### About this task
Precise copying is required. Return the data below in full.

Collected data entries
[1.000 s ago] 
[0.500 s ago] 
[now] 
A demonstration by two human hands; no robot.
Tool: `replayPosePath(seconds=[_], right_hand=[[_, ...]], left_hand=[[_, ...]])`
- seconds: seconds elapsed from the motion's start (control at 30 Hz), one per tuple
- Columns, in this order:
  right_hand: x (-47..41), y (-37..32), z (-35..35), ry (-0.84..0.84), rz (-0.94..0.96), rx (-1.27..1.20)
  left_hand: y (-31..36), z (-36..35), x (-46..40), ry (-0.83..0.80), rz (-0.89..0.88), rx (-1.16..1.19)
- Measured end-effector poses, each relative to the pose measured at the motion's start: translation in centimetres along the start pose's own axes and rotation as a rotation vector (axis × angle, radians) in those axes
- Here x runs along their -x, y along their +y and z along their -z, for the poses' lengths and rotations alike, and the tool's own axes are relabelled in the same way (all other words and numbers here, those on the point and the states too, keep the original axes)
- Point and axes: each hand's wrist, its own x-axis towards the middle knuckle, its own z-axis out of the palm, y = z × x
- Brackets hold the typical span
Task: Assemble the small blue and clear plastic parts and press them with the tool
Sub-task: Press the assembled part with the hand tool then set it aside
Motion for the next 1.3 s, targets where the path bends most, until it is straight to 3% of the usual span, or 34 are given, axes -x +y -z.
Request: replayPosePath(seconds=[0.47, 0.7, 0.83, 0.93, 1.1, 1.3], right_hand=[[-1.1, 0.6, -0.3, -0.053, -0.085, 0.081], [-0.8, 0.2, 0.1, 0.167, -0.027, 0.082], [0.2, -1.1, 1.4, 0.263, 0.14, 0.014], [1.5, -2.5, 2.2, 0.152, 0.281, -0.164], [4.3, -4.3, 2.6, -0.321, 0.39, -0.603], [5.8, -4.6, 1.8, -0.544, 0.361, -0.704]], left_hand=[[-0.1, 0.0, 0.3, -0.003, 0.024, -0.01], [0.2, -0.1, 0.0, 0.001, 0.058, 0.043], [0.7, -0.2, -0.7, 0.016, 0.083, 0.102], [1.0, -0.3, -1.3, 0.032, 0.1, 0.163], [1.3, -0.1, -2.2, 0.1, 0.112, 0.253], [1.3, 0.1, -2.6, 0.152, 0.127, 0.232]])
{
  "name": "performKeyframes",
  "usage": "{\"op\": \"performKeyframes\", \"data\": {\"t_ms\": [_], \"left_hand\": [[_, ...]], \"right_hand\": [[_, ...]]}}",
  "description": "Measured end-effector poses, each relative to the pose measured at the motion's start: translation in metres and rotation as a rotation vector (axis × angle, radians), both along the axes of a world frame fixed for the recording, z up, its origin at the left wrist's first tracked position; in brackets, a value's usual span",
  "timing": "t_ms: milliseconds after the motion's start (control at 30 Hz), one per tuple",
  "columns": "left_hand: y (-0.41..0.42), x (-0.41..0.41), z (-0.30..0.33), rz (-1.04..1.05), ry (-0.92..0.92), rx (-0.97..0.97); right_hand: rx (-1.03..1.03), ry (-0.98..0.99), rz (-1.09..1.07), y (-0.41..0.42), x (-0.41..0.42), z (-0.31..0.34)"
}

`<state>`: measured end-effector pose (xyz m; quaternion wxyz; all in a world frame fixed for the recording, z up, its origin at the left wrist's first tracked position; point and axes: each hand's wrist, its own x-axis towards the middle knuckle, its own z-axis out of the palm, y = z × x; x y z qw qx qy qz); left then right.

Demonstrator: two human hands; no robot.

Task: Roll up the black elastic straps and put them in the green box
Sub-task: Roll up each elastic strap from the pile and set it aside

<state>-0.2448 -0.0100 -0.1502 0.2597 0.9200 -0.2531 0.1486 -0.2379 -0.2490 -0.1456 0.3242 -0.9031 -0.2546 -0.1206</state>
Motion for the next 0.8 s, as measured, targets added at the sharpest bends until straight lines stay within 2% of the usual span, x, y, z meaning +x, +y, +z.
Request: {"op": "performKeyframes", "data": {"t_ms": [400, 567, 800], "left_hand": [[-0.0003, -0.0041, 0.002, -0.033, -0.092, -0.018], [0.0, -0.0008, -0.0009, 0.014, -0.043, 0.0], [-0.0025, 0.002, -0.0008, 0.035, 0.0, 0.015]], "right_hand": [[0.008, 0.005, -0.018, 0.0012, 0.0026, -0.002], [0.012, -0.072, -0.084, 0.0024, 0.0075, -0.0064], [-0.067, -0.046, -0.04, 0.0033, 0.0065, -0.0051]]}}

### Answer
[1.000 s ago] 
[0.500 s ago] 
[now] 
A demonstration by two human hands; no robot.
Tool: `replayPosePath(seconds=[_], right_hand=[[_, ...]], left_hand=[[_, ...]])`
- seconds: seconds elapsed from the motion's start (control at 30 Hz), one per tuple
- Columns, in this order:
  right_hand: x (-47..41), y (-37..32), z (-35..35), ry (-0.84..0.84), rz (-0.94..0.96), rx (-1.27..1.20)
  left_hand: y (-31..36), z (-36..35), x (-46..40), ry (-0.83..0.80), rz (-0.89..0.88), rx (-1.16..1.19)
- Measured end-effector poses, each relative to the pose measured at the motion's start: translation in centimetres along the start pose's own axes and rotation as a rotation vector (axis × angle, radians) in those axes
- Here x runs along their -x, y along their +y and z along their -z, for the poses' lengths and rotations alike, and the tool's own axes are relabelled in the same way (all other words and numbers here, those on the point and the states too, keep the original axes)
- Point and axes: each hand's wrist, its own x-axis towards the middle knuckle, its own z-axis out of the palm, y = z × x
- Brackets hold the typical span
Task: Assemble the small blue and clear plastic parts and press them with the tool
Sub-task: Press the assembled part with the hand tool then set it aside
Motion for the next 1.3 s, targets where the path bends most, until it is straight to 3% of the usual span, or 34 are given, axes -x +y -z.
Request: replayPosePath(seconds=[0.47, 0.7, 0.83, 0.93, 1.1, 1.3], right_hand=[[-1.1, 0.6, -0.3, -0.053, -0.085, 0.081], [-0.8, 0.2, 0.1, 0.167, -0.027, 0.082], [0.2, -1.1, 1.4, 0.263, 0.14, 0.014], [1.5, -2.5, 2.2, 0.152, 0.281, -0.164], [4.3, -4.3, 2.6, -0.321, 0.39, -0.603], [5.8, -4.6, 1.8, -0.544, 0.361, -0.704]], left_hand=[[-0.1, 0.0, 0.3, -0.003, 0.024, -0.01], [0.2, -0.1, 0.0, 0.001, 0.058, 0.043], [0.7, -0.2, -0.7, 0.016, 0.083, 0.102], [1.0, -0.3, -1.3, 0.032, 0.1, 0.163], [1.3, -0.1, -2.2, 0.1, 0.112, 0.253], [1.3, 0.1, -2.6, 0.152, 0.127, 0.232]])
{
  "name": "performKeyframes",
  "usage": "{\"op\": \"performKeyframes\", \"data\": {\"t_ms\": [_], \"left_hand\": [[_, ...]], \"right_hand\": [[_, ...]]}}",
  "description": "Measured end-effector poses, each relative to the pose measured at the motion's start: translation in metres and rotation as a rotation vector (axis × angle, radians), both along the axes of a world frame fixed for the recording, z up, its origin at the left wrist's first tracked position; in brackets, a value's usual span",
  "timing": "t_ms: milliseconds after the motion's start (control at 30 Hz), one per tuple",
  "columns": "left_hand: y (-0.41..0.42), x (-0.41..0.41), z (-0.30..0.33), rz (-1.04..1.05), ry (-0.92..0.92), rx (-0.97..0.97); right_hand: rx (-1.03..1.03), ry (-0.98..0.99), rz (-1.09..1.07), y (-0.41..0.42), x (-0.41..0.42), z (-0.31..0.34)"
}

`<state>`: measured end-effector pose (xyz m; quaternion wxyz; all in a world frame fixed for the recording, z up, its origin at the left wrist's first tracked position; point and axes: each hand's wrist, its own x-axis towards the middle knuckle, its own z-axis out of the palm, y = z × x; x y z qw qx qy qz); left then right.

Demonstrator: two human hands; no robot.

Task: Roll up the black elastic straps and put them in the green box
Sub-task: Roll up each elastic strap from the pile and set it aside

<state>-0.2448 -0.0100 -0.1502 0.2597 0.9200 -0.2531 0.1486 -0.2379 -0.2490 -0.1456 0.3242 -0.9031 -0.2546 -0.1206</state>
Motion for the next 0.8 s, as measured, targets added at the sharpest bends until straight lines stay within 2% of the usual span, x, y, z meaning +x, +y, +z.
Request: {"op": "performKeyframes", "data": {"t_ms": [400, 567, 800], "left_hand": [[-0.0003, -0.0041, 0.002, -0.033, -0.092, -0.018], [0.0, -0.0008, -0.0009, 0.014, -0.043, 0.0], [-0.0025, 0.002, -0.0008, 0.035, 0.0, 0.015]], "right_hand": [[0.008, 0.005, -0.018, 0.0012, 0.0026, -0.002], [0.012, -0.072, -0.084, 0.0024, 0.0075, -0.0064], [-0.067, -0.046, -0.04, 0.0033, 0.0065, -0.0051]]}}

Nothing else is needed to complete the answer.